Find the word "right" in the data below and copy each line that holds it.

= Beginning of Section =

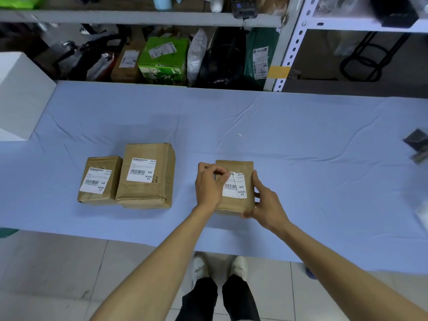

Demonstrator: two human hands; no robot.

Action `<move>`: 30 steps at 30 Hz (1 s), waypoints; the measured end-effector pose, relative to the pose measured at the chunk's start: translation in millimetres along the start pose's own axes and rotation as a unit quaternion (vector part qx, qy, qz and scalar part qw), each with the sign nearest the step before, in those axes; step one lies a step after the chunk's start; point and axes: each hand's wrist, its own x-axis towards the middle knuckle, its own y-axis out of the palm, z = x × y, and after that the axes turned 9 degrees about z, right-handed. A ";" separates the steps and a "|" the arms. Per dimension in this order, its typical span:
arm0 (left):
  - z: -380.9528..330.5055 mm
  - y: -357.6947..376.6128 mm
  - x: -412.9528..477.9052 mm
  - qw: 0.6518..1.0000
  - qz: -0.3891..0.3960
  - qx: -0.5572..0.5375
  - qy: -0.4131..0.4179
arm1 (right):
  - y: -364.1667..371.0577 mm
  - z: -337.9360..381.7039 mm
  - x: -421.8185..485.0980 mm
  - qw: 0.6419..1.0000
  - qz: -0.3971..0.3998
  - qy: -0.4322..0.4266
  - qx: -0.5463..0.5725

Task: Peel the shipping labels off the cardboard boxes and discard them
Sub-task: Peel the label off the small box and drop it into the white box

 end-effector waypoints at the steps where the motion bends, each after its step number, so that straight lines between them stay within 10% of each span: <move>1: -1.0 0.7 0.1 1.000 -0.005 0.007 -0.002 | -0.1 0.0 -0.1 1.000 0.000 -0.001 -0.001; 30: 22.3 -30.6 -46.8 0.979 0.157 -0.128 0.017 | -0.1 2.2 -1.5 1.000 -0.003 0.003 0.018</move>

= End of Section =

• [SOLVED EXERCISE]
Action `<move>`: 30 steps at 30 Hz (1 s), waypoints; the measured end-effector pose, relative to the pose measured at the chunk's start: translation in millimetres along the start pose's own axes and rotation as a unit quaternion (vector part qx, qy, qz and scalar part qw), each with the sign nearest the step before, in those axes; step one lies a step after the chunk's start; point and axes: each hand's wrist, its own x-axis towards the middle knuckle, its own y-axis out of the palm, z = x × y, and after that the axes turned 9 degrees about z, right-handed. A ";" separates the steps and a "|" the arms. Per dimension in this order, its typical span:
arm1 (right):

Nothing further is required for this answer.